Foppe wordt heilig
Natuurlijk kan vanavond alles weer afgelopen zijn, als Nederland van Servië verliest, maar vooralsnog houd ik het erop, dat Foppe de Haan op de drempel staat van de eeuwige roem. Wat is het geheim van Foppe? Van de week zag ik een aantal sportcommentatoren debatteren over deze vraag. Matthijs van Nieuwkerk was van mening dat het geheim schuilt in de begrijpelijkheid van zijn woorden. Foppe spreekt altijd klare taal. Hij houdt het simpel en gebruikt woorden die iedereen snapt. Dat kun je van veel andere trainers niet zeggen.
Cruyff spreekt abracadabra, dat is alom bekend. Van Gaal is vaak ook niet te volgen met als zijn neologismen en voetballatijn, zeker niet als hij ook nog eens zijn ondervrager in de gordijnen jaagt met intimiderende uitlatingen. Van Basten houdt het vaak zo vaag dat je niet weet waar hij met zijn zouteloze woorden naar toe wil. Leo Beenhakker wil altijd populair zijn, maar zijn vette metaforen schieten niet zelden hun doel voorbij. Ronald Koeman zegt altijd ‘je’ als hij ‘ik’ bedoelt. Kortom, trainers communiceren niet. Ze spelen toneel. Foppe acteert nooit. Hij speelt hooguit zichzelf.
Waarom heeft deze man dan nooit een Europese topclub geleid?
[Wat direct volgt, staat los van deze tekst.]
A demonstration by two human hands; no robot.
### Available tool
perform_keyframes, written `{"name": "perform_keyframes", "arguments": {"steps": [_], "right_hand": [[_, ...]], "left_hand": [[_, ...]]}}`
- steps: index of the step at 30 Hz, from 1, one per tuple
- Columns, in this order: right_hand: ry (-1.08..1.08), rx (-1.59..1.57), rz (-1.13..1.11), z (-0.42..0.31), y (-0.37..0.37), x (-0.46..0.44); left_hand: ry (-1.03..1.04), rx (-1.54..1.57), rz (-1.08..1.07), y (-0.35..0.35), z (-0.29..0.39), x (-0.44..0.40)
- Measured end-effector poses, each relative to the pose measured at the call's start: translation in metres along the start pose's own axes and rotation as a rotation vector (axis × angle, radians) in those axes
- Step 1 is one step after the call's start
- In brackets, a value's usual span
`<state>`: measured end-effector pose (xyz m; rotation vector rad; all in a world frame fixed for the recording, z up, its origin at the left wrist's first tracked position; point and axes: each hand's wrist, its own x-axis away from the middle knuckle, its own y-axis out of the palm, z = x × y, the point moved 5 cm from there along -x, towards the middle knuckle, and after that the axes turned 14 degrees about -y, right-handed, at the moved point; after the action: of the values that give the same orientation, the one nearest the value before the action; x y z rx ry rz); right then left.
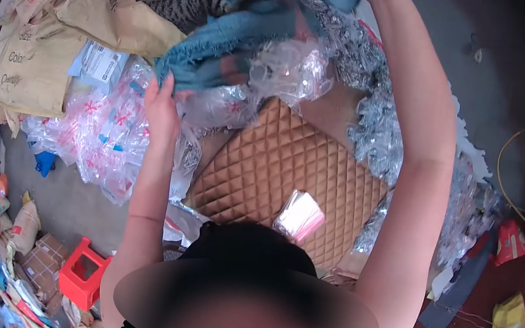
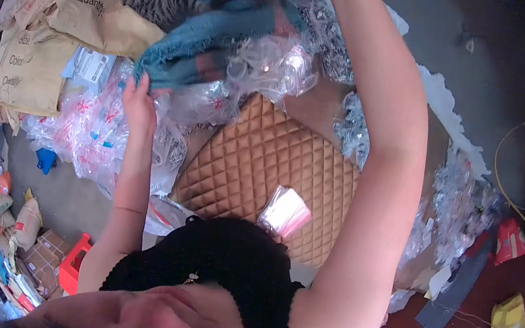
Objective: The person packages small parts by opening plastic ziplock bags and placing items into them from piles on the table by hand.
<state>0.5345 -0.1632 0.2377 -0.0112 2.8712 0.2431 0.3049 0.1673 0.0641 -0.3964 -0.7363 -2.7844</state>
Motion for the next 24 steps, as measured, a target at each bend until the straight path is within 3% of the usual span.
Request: {"name": "perform_keyframes", "arguments": {"steps": [2,6,8,9,11,13,15,17,21,23,24], "right_hand": [[0.008,0.002,-0.133,-0.015,0.029,0.005],[0.099,0.099,-0.142,-0.059,0.078,0.095],[0.116,-0.065,-0.229,-0.051,0.08,0.126],[0.114,-0.065,-0.229,-0.037,0.062,0.131],[-0.185,0.173,-0.351,-0.004,0.001,0.145],[-0.102,0.251,-0.047,0.052,-0.059,0.169],[0.043,0.782,-0.304,0.121,-0.105,0.192],[-0.12,0.776,-0.429,0.141,-0.094,0.212],[-0.231,0.914,-0.298,0.149,-0.063,0.2],[-0.448,1.042,-0.024,0.151,-0.061,0.172],[-0.435,1.058,0.006,0.169,-0.062,0.158]], "left_hand": [[0.039,0.02,-0.018,0.01,0.016,0.003],[0.032,0.135,-0.143,0.049,0.036,0.012],[0.053,0.169,-0.169,0.063,0.046,0.011],[0.073,0.171,-0.16,0.068,0.052,0.006],[0.092,0.174,-0.151,0.081,0.065,-0.002],[0.161,0.188,-0.199,0.097,0.082,-0.01],[0.185,0.187,-0.202,0.105,0.09,-0.026],[0.195,0.187,-0.229,0.115,0.094,-0.037],[0.215,0.192,-0.178,0.121,0.098,-0.043],[0.195,0.159,-0.192,0.117,0.099,-0.044],[0.201,0.159,-0.189,0.112,0.101,-0.043]]}}
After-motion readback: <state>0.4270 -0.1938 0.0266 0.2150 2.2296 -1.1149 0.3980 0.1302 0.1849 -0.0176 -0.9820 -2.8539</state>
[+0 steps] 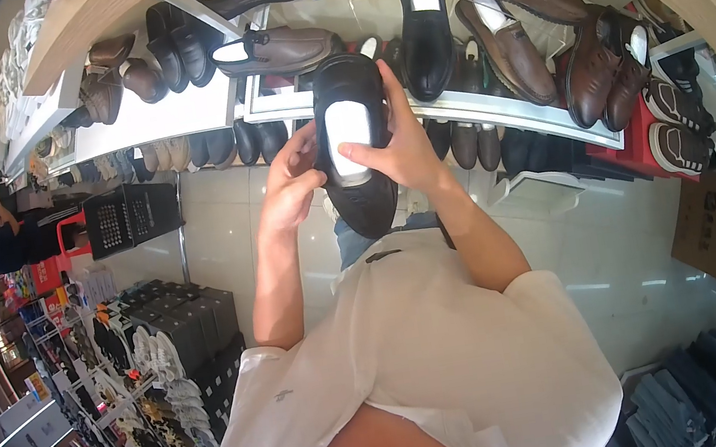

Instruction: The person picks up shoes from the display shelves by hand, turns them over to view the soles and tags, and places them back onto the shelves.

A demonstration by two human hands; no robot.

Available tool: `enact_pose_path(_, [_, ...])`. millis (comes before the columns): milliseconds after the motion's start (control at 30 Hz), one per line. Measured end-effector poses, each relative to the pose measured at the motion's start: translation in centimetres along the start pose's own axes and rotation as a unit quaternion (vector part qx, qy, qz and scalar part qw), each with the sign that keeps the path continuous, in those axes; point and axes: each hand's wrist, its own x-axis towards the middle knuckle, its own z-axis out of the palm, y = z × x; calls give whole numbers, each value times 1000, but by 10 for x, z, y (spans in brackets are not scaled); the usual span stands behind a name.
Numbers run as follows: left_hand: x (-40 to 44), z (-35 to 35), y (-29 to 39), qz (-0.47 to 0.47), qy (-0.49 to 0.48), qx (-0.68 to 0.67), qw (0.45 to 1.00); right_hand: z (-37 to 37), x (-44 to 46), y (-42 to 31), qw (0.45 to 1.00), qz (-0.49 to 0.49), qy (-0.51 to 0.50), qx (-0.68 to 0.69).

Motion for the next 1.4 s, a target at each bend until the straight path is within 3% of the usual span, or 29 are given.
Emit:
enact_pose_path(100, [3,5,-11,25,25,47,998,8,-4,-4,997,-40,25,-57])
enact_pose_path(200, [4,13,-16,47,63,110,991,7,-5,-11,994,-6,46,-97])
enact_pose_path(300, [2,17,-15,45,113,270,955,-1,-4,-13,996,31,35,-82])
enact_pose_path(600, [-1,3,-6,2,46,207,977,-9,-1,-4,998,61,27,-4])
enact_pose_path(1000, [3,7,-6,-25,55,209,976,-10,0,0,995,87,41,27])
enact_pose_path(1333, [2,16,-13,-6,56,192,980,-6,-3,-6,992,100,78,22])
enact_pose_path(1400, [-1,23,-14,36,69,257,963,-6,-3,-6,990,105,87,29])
Zelfs Nederlandse topclubs als Ajax, Feyenoord en PSV hebben hem altijd links laten liggen. Het mooiste antwoord op deze prangende vraag kwam van Ronald de Boer. Met zijn onvervalste nasale accent uit de Zaanstreek liet hij weten: ‘Ach dat komt doar dat roare toaltje dat die Friezen spraiken. Iederain denkt: loat im doar toch lekker blaaive.’ Dat mag dan in het verleden zo geweest zijn, dat linguïstische vooroordeel is nu voorbij. Heel Nederland sluit Foppe in het hart.
Foppe wekt een zekere ontroering in de manier waarop hij met dat stel jonge honden omgaat. Ze hangen aan zijn lippen. Ook als preken ze zelf SMS-taal of het ‘slang’ van de straat, deze I-Pod generatie kan het uitstekend vinden met opa Foppe, helemaal uit Heerenveen. Zelfs als Foppe hij een tennisbal zou weggooien naar het einde van het voetbalveld, dan zouden de hem kwispelend komen apporteren. Foppe heeft het. Hij is de ideale vaderfiguur voor deze verwende talenten. Hij doorgrondt ze tot in net diepst van hun ziel. Hij zou zelfs acuut het veld verlaten als die vuile rot Serven morgen racistische kreten gaan uitslaan. Dát willen die jonge honden horen. Foppe gaat voor ze door het vuur.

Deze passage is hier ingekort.